_What is needed_. Only the pictures are to be omitted; everything else in the listing must be reproduced exactly.

* * * * * * * * *

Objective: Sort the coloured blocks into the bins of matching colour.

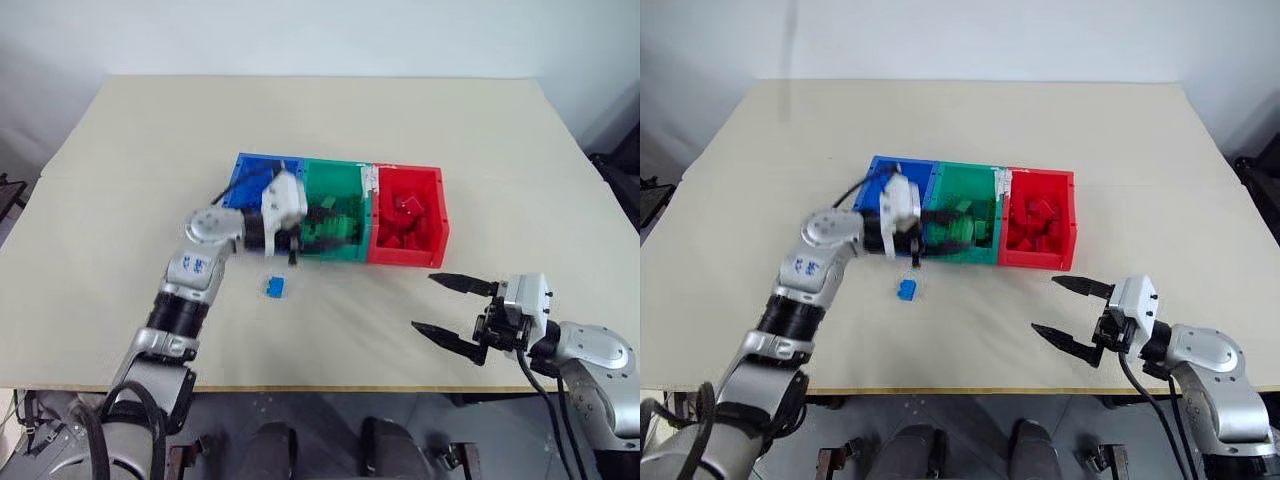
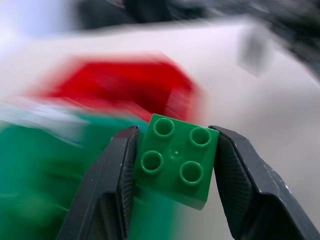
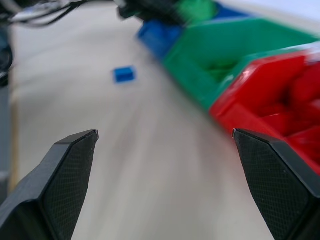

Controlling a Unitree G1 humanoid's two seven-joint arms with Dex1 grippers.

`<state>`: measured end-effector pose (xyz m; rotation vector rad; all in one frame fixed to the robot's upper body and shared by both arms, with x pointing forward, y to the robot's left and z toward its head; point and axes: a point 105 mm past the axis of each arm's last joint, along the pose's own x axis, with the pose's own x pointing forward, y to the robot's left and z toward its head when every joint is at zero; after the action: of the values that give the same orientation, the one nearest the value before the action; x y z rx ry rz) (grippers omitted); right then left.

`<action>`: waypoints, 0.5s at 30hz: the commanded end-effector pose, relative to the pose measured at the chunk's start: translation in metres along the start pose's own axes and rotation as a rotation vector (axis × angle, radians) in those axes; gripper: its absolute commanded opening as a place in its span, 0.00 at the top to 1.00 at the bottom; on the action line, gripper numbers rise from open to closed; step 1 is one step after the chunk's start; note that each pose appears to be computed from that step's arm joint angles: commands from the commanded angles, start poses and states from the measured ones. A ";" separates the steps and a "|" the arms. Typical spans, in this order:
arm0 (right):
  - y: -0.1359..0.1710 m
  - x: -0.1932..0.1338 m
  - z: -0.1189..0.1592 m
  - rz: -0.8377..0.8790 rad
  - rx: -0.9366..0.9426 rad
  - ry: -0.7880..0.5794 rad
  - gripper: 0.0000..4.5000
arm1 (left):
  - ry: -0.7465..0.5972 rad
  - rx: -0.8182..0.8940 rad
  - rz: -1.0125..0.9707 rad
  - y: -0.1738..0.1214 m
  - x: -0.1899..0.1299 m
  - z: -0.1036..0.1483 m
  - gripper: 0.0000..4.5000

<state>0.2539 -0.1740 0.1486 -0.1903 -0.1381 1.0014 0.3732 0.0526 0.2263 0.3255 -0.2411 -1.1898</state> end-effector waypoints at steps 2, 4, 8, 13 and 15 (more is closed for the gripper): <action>-0.014 0.006 0.022 -0.122 -0.094 -0.105 0.00 | -0.008 -0.026 0.183 0.032 0.003 0.009 0.58; -0.021 0.008 0.026 -0.158 -0.101 -0.132 0.00 | 0.009 -0.038 0.188 0.034 0.005 0.004 0.58; -0.029 0.013 0.033 -0.178 -0.115 -0.165 0.00 | 0.016 -0.096 0.177 0.033 0.004 -0.002 0.29; -0.025 0.023 0.038 -0.102 -0.130 -0.173 0.00 | -0.016 -0.107 0.199 0.027 -0.013 0.004 0.00; -0.021 0.028 0.039 -0.049 -0.136 -0.167 0.00 | -0.033 -0.082 0.172 0.018 -0.028 0.008 0.00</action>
<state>0.2817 -0.1620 0.1851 -0.2052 -0.3362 0.9166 0.3895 0.0787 0.2212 0.1919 -0.1604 -1.0079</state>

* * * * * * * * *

_Response area_.
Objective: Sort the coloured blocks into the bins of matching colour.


Controlling a Unitree G1 humanoid's two seven-joint arms with Dex1 grippers.

`<state>`: measured end-effector pose (xyz m; rotation vector rad; all in one frame fixed to the robot's upper body and shared by both arms, with x pointing forward, y to the robot's left and z toward its head; point and axes: a point 105 mm past the axis of each arm's last joint, along the pose's own x axis, with the pose's own x pointing forward, y to the robot's left and z toward its head when every joint is at zero; after the action: of the values that give the same orientation, the one nearest the value before the action; x y z rx ry rz) (grippers omitted); right then left.

`<action>`: waypoints, 0.5s at 30hz: the commanded end-effector pose, relative to the pose measured at the chunk's start: translation in metres along the start pose's own axes and rotation as a rotation vector (axis × angle, radians) in those axes; gripper: its absolute commanded opening as a place in its span, 0.00 at the top to 1.00 at the bottom; on the action line, gripper numbers rise from open to closed; step 1 is one step after the chunk's start; note that each pose appears to be computed from that step's arm joint angles: commands from the commanded angles, start poses and states from the measured ones. A ";" separates the steps and a "|" the arms. Typical spans, in this order:
arm0 (right):
  - y: -0.1359..0.1710 m
  - x: -0.1932..0.1338 m
  - z: -0.1189..0.1592 m
  - rz: -0.8377..0.8790 rad
  - rx: -0.9366..0.9426 rad
  - ry: -0.7880..0.5794 rad
  - gripper: 0.0000..4.5000
arm1 (left):
  - ry: -0.7465..0.5972 rad
  - rx: -0.8182..0.8940 rad
  - rz: -1.0125..0.9707 rad
  - y: -0.1738..0.1214 m
  - x: -0.1899..0.1299 m
  - z: -0.1036..0.1483 m
  - gripper: 0.0000..4.5000

<state>0.2539 -0.1740 0.1486 -0.1903 -0.1381 1.0014 0.3732 0.0526 0.2263 0.3255 -0.2411 -1.1898</state> end-effector waypoints at steps 2, 4, 8, 13 and 15 (more is closed for the gripper): <action>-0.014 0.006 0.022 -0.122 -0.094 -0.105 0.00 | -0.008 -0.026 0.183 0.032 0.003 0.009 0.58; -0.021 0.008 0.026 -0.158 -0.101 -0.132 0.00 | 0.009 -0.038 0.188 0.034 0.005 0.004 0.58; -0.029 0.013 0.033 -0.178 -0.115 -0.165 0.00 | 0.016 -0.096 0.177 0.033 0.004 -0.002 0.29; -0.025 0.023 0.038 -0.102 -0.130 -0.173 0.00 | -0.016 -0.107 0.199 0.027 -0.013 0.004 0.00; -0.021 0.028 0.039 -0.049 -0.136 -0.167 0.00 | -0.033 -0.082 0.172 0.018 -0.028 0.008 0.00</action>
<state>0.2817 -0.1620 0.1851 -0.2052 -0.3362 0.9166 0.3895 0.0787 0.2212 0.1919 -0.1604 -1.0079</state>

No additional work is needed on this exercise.